Those lines of the following listing which contain the string "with" should be returned.

═══ Data extract ═══

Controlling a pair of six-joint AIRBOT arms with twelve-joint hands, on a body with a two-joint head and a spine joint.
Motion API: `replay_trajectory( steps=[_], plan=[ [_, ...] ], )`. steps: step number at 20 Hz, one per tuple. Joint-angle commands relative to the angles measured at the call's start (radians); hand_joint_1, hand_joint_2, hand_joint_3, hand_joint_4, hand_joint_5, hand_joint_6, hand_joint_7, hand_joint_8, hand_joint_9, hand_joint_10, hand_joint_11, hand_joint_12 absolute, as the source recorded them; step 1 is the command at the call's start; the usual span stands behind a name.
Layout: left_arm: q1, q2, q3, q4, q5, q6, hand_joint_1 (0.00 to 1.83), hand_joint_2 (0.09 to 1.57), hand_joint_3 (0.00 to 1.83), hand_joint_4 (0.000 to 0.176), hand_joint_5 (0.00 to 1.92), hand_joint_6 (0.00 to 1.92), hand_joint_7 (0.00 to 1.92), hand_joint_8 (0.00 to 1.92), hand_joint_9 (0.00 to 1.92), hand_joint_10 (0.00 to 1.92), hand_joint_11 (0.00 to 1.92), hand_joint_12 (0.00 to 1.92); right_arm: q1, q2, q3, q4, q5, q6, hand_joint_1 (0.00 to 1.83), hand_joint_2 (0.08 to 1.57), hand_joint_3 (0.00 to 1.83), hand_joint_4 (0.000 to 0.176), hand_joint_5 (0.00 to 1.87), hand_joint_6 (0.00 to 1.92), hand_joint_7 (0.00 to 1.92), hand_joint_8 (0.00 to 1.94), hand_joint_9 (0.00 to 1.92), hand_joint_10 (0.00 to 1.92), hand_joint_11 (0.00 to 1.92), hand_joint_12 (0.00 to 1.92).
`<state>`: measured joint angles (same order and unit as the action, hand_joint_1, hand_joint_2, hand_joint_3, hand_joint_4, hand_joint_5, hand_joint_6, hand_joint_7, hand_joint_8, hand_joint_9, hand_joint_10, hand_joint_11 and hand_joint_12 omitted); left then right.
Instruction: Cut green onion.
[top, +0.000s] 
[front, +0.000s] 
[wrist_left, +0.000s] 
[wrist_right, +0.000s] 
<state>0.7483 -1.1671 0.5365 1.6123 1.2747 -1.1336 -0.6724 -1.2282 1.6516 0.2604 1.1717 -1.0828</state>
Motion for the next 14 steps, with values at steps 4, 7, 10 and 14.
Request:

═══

Output of the exercise:
Controlling a pair of six-joint AIRBOT arms with twelve-joint hands, on a body with a two-joint head and a spine joint.
Motion for the next 14 steps, with values at steps 4, 7, 10 and 14.

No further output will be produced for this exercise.